Restate word for word every entry that appears below, skipping its pictures.

----- Excerpted records

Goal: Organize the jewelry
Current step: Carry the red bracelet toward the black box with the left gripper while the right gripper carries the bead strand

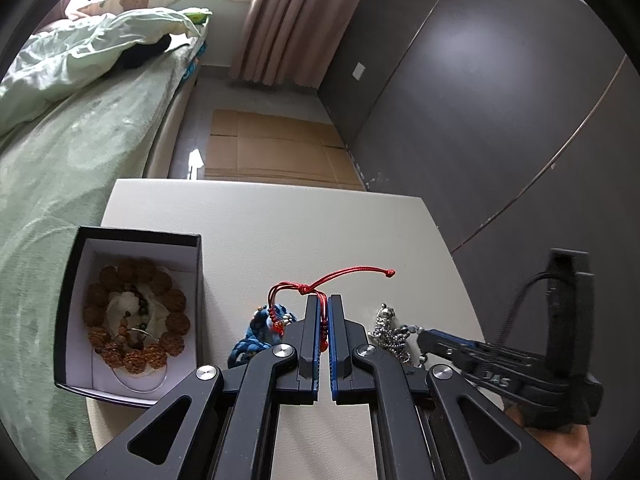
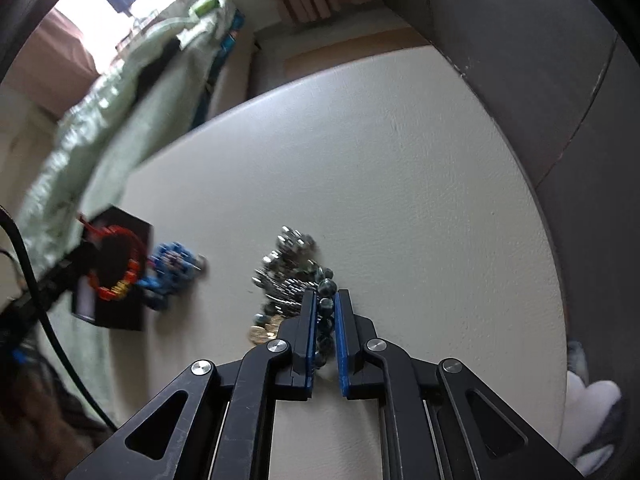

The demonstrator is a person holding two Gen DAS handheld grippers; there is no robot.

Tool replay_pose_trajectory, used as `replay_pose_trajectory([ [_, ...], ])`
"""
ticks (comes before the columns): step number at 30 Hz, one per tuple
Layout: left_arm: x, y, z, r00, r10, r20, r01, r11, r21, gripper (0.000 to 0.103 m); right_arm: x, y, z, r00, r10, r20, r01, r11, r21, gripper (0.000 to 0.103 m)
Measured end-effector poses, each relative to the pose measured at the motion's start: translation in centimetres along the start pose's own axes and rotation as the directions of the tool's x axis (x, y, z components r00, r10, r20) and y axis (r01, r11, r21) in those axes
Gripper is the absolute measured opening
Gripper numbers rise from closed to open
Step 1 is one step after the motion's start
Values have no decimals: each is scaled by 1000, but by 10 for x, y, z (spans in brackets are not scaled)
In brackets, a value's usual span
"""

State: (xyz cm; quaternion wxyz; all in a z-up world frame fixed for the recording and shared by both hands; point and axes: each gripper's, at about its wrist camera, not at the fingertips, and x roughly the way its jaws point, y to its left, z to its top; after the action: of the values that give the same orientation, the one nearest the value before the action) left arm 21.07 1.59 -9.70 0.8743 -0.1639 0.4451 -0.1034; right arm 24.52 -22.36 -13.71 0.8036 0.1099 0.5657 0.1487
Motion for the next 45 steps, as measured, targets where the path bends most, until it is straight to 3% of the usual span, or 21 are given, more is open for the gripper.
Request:
replay_pose_trajectory([
  [9,-12,8,0,1000,-7,22,8,1000,-20,3,-26,27,-9,986,158,58,-156,987,-33,10],
  [18,-23,15,1,999,-10,46,12,999,-39,3,-47,54,-8,958,259,122,-253,965,-63,10],
  [31,-43,28,5,996,-17,93,24,997,-76,3,-87,68,-3,904,358,235,-344,934,-100,10],
  [45,-87,42,9,978,-21,206,48,991,-125,3,-139,96,5,821,434,372,-394,901,-181,10],
])
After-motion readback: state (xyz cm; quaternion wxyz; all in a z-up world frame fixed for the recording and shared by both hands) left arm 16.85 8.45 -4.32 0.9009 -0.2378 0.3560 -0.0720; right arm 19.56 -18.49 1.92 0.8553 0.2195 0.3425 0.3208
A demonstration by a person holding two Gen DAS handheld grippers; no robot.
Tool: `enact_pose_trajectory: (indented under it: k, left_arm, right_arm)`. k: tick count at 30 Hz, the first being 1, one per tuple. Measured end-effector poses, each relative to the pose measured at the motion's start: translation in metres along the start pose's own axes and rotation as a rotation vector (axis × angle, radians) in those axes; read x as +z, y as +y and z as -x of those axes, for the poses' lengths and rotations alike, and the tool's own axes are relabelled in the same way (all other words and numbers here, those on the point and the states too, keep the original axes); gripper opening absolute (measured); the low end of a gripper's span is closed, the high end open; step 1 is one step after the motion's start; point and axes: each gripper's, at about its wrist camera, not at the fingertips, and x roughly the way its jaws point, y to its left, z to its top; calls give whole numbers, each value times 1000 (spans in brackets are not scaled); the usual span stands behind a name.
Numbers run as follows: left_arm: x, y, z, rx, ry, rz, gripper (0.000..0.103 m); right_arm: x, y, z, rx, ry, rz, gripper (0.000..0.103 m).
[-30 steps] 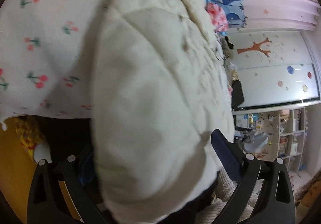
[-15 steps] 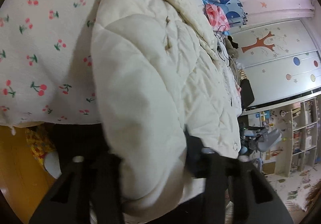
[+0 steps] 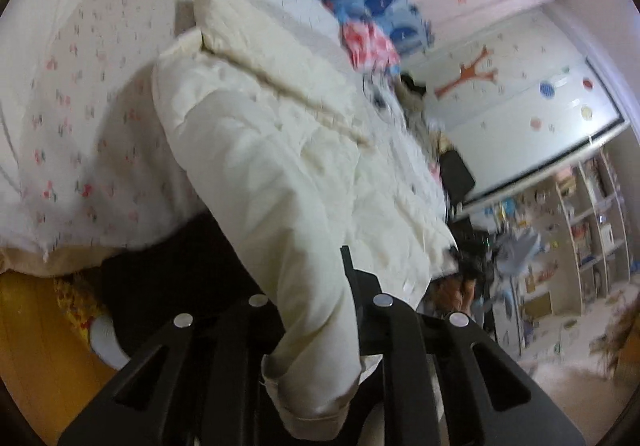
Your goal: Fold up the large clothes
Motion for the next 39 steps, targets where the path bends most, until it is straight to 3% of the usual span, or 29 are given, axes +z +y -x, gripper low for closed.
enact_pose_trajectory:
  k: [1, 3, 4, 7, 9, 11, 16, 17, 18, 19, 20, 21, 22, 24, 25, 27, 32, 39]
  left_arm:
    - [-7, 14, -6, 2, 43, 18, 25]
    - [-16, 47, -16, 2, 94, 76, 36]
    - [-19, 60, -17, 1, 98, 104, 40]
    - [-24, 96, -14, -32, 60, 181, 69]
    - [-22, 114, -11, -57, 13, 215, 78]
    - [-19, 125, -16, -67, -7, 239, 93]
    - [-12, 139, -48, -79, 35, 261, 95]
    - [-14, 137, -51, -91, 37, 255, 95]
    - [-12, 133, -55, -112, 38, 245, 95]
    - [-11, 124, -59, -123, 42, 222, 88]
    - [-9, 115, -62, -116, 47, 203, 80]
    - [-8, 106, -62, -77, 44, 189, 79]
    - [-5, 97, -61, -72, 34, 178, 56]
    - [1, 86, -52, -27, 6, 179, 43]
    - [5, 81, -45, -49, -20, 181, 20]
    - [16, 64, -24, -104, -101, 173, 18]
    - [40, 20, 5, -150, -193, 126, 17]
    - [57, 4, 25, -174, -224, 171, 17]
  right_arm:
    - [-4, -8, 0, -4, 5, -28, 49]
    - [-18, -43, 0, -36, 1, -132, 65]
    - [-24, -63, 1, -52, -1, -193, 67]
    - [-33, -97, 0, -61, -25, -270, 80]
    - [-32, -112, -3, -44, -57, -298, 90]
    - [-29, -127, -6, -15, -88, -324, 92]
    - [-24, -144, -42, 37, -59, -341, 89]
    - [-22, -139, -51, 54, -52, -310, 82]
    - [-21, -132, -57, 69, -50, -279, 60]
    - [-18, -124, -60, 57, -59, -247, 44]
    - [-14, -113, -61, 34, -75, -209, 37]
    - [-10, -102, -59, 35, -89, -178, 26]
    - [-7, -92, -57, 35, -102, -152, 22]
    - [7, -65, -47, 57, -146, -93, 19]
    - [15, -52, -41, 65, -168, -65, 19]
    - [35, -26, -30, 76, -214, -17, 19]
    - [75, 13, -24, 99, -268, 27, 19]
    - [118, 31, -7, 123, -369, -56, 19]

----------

> [Answer to this exercise]:
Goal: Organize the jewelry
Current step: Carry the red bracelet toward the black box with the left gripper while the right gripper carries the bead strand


The demonstrator is a person holding two Gen DAS handheld grippers; there is no robot.

Tool replay_pose_trajectory, used as `replay_pose_trajectory([ [_, ...], ])`
"""
ticks (comes before the columns): step number at 30 Hz, one per tuple
Layout: left_arm: x, y, z, r00, r10, r20, r01, r11, r21, gripper (0.000 to 0.103 m); right_arm: x, y, z, r00, r10, r20, r01, r11, r21, gripper (0.000 to 0.103 m)
Measured end-effector poses, each relative to the pose measured at the motion's start: translation in centimetres along the start pose's own axes and rotation as the directions of the tool's x axis (x, y, z components r00, r10, r20) and y axis (r01, r11, r21) in those axes
Gripper is the absolute measured opening
Gripper numbers rise from closed to open
Step 1 is one step after the motion's start
Values have no decimals: each is scaled by 1000, but by 10 for x, y, z (spans in brackets are not scaled)
In brackets, a value's usual span
"""

State: (xyz cm; quaternion wxyz; all in a z-up world frame fixed for the recording and shared by both hands; point and axes: each gripper's, at about its wrist camera, not at the fingertips, and x roughly the way its jaws point, y to its left, z to its top; after the action: of the values that give the same orientation, the one nearest the value before the action) left arm 21.07 1.59 -9.70 0.8743 -0.1639 0.4451 -0.1034; right arm 24.52 -22.36 -13.71 0.8036 0.1099 0.5657 0.1487
Motion for the next 45 steps, as measured, targets where the path bends most, until it is straight to 3% of the usual span, or 21 are given, more is open for the gripper.
Request:
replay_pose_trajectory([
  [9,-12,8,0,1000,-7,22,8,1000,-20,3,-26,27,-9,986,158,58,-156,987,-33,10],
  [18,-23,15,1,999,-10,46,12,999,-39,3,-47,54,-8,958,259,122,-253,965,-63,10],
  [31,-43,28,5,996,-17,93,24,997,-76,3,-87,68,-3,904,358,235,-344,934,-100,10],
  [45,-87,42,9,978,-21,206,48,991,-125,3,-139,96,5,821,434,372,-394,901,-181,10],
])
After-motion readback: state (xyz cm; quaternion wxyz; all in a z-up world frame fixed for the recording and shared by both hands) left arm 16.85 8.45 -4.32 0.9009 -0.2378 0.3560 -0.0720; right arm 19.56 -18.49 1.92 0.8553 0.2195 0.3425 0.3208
A demonstration by a person holding two Gen DAS handheld grippers; no robot.
Tool: `enact_pose_trajectory: (indented under it: k, left_arm, right_arm)`. k: tick count at 30 Hz, the first being 1, one per tuple. Measured end-effector poses, each relative to the pose measured at the motion's start: translation in metres along the start pose's own axes and rotation as a rotation vector (axis × angle, radians) in those axes; read x as +z, y as +y and z as -x of those axes, for the poses' lengths and rotations alike, and the tool's own axes are relabelled in the same way (all other words and numbers here, those on the point and the states too, keep the original axes); gripper opening absolute (measured); the low end of a gripper's span is closed, the high end open; step 1 is one step after the motion's start; point and axes: each gripper's, at about its wrist camera, not at the fingertips, and x roughly the way its jaws point, y to its left, z to its top; calls give whole numbers, each value times 1000 (spans in brackets are not scaled); the usual span stands behind a name.
Numbers run as follows: left_arm: x, y, z, rx, ry, rz, gripper (0.000..0.103 m); right_arm: x, y, z, rx, ry, rz, gripper (0.000..0.103 m).
[-30 steps] 
[-15 steps] 
[+0 steps] 
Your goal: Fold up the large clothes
Motion for the next 39 steps, targets where the path bends most, until it is straight to 3% of the usual span, or 29 are given, axes +z +y -x, gripper low for closed.
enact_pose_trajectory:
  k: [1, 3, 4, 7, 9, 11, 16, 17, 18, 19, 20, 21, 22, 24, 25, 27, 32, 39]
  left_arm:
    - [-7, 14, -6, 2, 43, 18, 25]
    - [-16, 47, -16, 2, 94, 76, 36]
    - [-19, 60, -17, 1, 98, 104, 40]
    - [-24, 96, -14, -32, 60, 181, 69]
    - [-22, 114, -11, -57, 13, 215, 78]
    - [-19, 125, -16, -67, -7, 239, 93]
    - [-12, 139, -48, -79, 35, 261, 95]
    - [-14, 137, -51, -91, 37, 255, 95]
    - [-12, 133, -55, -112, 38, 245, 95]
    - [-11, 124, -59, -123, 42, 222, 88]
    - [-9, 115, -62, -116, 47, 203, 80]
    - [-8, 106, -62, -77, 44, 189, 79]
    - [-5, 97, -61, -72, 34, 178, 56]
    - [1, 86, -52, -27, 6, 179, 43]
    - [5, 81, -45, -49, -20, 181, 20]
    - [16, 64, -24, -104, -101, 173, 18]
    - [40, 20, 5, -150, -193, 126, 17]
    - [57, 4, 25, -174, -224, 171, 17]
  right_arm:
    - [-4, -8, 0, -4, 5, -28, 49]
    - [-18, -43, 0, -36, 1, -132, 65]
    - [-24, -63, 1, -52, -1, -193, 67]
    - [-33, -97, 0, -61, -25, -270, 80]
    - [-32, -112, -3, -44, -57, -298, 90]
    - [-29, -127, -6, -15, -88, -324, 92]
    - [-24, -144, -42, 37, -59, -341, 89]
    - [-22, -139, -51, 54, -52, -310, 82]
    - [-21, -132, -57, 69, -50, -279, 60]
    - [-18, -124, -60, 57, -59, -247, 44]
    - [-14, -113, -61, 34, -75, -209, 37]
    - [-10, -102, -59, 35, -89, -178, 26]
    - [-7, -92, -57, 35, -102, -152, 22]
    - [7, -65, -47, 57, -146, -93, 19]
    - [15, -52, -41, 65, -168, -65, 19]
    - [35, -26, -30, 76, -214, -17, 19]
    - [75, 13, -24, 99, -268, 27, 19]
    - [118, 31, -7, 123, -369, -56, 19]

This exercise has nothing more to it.